Give back the lines of the records exactly, starting at the first and ending at the one with "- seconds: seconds".

(Dataset extract):

--------------------------------

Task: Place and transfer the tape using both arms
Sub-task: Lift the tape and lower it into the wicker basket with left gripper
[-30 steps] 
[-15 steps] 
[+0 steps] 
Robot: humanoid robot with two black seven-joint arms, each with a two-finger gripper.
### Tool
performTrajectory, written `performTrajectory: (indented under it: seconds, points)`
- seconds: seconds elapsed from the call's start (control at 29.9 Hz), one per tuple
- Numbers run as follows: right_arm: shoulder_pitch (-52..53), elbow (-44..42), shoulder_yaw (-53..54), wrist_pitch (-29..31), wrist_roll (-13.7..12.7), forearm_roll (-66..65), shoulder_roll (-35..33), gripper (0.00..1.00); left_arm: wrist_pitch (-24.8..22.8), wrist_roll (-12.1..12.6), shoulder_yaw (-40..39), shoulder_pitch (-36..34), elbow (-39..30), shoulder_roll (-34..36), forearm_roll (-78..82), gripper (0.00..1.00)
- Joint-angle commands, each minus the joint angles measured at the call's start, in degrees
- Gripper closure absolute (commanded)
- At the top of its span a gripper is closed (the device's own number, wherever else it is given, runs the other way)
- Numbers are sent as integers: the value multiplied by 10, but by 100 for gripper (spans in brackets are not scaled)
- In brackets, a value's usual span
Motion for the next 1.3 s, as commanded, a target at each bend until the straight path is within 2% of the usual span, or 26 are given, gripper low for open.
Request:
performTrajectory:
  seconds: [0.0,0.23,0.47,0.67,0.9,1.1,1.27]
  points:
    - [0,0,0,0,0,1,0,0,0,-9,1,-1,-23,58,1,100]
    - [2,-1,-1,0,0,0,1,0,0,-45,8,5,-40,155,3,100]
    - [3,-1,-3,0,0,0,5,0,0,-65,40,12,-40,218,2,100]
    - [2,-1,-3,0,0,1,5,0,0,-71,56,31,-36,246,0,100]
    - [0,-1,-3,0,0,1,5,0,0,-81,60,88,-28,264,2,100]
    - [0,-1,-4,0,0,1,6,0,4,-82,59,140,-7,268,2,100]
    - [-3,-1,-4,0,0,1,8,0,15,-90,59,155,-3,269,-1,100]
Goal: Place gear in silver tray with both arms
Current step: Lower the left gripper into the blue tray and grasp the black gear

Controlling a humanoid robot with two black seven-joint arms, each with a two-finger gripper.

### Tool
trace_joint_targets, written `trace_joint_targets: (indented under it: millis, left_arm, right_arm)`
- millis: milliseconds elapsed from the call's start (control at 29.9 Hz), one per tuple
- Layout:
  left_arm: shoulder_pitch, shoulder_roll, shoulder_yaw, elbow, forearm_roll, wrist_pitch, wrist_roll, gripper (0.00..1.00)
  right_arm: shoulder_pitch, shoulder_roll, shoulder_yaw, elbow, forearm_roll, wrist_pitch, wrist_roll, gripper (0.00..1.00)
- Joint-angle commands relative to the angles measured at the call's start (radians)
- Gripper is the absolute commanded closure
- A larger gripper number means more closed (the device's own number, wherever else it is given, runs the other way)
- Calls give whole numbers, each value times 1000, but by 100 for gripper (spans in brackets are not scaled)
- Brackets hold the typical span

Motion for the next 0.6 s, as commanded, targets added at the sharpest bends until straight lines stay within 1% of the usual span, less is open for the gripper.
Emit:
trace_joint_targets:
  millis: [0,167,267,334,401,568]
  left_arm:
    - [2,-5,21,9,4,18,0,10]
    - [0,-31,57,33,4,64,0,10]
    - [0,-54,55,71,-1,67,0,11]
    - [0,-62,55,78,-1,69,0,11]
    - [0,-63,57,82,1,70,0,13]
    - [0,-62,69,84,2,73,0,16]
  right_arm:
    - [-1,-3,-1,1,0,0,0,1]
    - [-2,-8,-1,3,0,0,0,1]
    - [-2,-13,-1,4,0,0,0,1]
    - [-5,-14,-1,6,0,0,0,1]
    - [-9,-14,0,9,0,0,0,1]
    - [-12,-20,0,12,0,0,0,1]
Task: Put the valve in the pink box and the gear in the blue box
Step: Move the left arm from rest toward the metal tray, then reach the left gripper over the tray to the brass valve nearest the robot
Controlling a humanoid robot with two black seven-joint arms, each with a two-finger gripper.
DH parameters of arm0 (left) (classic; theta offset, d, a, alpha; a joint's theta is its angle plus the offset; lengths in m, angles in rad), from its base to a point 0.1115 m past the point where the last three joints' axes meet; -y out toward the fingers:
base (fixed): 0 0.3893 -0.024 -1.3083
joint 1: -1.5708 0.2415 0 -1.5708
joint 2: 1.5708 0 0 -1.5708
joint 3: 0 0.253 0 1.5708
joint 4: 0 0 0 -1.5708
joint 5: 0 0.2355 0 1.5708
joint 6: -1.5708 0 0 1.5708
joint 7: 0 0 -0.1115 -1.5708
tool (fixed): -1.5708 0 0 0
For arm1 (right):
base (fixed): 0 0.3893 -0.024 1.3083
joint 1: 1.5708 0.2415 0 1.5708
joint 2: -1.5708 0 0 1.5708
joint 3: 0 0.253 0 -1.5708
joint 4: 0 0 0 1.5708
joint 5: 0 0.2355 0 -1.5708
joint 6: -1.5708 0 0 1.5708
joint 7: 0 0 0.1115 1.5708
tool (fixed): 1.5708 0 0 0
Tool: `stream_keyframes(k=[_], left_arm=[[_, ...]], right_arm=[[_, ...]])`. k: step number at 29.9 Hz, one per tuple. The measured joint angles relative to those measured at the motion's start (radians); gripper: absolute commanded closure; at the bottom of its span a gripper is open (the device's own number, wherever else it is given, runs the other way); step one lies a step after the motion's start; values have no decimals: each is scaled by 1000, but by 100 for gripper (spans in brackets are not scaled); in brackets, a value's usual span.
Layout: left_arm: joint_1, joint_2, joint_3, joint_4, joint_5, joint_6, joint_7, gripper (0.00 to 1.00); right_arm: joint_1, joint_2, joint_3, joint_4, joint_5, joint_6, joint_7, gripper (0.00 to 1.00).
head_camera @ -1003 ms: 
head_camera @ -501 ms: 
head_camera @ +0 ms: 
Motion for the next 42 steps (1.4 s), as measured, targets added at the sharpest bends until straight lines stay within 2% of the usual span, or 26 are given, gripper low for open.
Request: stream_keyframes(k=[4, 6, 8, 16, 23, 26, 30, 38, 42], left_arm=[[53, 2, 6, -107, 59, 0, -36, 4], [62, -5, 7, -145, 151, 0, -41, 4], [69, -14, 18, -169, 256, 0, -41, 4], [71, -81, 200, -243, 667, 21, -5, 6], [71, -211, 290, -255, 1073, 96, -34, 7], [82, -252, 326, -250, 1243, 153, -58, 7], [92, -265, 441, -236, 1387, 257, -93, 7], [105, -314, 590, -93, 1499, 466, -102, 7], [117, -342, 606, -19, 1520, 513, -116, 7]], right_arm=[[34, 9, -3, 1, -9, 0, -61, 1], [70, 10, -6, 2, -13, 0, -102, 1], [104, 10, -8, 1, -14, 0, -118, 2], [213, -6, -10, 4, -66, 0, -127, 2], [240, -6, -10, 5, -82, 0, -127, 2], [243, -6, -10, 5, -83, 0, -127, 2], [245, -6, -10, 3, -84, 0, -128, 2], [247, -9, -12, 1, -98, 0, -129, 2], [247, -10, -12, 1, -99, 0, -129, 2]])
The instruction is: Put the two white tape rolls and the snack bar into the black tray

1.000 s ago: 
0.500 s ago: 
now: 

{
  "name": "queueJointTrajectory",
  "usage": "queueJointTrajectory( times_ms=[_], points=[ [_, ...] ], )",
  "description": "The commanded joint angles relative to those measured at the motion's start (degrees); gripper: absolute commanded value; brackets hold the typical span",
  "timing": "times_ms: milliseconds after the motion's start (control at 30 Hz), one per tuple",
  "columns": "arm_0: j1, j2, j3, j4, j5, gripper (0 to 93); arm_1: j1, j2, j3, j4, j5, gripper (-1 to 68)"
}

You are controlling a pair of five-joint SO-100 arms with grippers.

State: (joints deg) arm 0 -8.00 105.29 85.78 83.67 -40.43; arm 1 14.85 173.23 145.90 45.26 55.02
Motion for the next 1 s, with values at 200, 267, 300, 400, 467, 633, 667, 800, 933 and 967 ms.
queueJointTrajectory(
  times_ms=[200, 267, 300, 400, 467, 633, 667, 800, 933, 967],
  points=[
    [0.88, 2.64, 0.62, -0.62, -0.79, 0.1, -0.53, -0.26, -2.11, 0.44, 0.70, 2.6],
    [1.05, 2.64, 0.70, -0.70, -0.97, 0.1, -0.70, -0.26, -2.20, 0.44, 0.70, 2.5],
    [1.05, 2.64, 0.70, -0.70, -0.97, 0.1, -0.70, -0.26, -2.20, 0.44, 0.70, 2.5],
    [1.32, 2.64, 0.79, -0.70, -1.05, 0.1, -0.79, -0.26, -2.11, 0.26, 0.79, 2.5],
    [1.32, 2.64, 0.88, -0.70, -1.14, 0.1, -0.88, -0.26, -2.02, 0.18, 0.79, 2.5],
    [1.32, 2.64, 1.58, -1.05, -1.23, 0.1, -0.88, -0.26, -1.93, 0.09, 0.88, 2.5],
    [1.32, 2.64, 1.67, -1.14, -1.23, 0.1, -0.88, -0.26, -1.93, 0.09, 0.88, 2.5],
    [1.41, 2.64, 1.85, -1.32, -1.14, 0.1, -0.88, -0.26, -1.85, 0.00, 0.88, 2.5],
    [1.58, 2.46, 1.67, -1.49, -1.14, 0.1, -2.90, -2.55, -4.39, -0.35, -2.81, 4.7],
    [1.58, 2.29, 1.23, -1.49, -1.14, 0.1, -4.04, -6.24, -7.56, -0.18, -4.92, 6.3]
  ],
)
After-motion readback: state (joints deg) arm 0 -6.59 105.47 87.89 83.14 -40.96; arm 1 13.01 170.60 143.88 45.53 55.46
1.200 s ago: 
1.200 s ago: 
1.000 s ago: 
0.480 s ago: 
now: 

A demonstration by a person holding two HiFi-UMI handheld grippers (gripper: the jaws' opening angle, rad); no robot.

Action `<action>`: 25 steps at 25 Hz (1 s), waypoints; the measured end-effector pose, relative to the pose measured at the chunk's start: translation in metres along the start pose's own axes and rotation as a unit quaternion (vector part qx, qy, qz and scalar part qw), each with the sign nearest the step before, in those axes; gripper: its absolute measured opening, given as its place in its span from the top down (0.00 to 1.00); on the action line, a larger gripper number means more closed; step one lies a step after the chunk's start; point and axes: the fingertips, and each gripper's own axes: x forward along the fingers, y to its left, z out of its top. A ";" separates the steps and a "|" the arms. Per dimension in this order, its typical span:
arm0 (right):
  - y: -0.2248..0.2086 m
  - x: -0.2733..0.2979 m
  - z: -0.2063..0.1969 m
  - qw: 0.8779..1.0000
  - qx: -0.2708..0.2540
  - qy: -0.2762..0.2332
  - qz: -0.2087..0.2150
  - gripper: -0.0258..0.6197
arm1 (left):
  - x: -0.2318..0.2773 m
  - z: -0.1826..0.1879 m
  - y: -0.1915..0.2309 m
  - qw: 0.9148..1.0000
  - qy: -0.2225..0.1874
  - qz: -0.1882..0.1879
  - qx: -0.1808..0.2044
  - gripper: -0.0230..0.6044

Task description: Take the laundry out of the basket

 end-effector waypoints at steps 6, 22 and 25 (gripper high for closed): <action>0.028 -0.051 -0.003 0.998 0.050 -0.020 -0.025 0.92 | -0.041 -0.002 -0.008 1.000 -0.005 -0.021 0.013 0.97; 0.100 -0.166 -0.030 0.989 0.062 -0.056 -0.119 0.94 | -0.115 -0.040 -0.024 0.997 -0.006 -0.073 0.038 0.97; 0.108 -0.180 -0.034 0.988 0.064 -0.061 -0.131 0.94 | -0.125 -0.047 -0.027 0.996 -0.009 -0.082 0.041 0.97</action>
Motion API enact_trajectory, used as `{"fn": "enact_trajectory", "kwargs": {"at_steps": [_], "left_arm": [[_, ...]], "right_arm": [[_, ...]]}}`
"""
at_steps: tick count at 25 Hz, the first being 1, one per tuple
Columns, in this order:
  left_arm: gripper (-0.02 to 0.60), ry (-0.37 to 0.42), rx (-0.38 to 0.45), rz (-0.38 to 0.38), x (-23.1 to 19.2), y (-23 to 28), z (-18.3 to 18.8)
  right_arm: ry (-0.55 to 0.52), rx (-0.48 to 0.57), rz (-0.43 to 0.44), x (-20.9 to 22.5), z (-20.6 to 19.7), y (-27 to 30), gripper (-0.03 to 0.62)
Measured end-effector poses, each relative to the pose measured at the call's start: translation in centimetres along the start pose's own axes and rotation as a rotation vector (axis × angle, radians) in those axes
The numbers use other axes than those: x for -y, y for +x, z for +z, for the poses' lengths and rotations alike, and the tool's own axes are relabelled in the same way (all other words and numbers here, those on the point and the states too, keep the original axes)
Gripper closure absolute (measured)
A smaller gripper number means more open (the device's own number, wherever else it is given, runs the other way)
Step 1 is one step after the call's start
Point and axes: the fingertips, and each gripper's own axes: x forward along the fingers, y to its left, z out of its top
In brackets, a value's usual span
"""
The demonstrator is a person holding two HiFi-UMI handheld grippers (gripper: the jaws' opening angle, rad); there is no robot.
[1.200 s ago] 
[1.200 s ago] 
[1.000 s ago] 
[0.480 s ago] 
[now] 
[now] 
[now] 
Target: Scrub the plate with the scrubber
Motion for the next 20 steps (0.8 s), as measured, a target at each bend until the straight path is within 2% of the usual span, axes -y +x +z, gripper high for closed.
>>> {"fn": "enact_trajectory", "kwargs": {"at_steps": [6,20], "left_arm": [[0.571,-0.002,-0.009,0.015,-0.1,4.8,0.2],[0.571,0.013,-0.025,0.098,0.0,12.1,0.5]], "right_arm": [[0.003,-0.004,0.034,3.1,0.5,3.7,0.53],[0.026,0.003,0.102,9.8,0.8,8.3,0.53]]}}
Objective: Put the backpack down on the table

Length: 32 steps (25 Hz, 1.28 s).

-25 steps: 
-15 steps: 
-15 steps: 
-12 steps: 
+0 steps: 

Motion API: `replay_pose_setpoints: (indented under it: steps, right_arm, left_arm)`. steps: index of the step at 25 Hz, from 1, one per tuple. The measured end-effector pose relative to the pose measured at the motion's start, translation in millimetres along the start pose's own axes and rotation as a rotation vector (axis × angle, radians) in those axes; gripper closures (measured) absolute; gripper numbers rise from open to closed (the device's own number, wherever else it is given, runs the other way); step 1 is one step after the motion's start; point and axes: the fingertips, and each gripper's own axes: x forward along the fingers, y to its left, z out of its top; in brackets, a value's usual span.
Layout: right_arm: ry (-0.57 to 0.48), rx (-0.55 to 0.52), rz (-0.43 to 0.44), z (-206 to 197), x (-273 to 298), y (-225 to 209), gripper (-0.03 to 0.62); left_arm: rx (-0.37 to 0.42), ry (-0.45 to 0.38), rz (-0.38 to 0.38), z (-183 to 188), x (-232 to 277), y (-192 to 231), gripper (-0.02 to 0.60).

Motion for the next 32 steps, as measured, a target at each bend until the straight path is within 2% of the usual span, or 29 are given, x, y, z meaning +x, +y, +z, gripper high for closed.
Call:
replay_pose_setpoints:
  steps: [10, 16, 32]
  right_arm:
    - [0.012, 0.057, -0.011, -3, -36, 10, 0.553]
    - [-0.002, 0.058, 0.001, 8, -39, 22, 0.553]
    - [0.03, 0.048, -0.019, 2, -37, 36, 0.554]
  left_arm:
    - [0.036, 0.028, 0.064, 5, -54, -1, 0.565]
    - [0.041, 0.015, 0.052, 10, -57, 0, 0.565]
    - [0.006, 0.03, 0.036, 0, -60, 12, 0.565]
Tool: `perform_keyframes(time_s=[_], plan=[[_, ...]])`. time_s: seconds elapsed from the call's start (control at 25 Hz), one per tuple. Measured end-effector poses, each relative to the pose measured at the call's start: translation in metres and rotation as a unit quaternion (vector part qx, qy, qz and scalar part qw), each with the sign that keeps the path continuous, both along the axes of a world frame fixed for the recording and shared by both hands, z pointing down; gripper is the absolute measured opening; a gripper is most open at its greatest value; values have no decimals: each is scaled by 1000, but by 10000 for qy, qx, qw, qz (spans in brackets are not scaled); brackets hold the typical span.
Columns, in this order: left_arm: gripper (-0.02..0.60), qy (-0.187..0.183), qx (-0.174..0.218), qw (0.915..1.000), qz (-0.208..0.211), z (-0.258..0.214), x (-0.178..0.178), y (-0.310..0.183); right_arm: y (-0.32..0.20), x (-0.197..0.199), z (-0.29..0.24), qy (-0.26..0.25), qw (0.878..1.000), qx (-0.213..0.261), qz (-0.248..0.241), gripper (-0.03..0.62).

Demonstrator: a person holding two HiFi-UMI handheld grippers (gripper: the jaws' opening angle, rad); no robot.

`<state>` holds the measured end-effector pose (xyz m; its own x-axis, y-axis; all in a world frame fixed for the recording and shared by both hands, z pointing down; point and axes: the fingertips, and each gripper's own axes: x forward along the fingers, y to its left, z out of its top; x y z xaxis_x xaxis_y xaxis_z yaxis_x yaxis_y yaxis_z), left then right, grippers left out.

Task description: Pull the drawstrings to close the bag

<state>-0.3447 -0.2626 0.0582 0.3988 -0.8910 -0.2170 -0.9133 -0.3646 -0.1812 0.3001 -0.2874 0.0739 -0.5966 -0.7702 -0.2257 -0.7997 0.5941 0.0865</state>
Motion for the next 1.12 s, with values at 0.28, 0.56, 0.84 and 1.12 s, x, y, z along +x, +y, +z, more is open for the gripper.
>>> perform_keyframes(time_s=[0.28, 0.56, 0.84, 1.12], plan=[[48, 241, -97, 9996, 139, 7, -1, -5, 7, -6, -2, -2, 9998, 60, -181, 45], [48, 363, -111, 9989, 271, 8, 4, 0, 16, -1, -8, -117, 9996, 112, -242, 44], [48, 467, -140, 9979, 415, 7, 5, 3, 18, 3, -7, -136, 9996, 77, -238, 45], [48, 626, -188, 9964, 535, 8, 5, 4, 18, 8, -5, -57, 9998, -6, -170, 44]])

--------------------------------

(Reply):
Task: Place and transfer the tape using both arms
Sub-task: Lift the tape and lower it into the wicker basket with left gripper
[-30 steps] 
[-15 steps] 
[+0 steps] 
Robot: humanoid robot with two black seven-joint arms, each with a two-finger gripper.
### Tool
performTrajectory, written `performTrajectory: (indented under it: seconds, points)`
- seconds: seconds elapsed from the call's start (control at 29.9 Hz), one per tuple

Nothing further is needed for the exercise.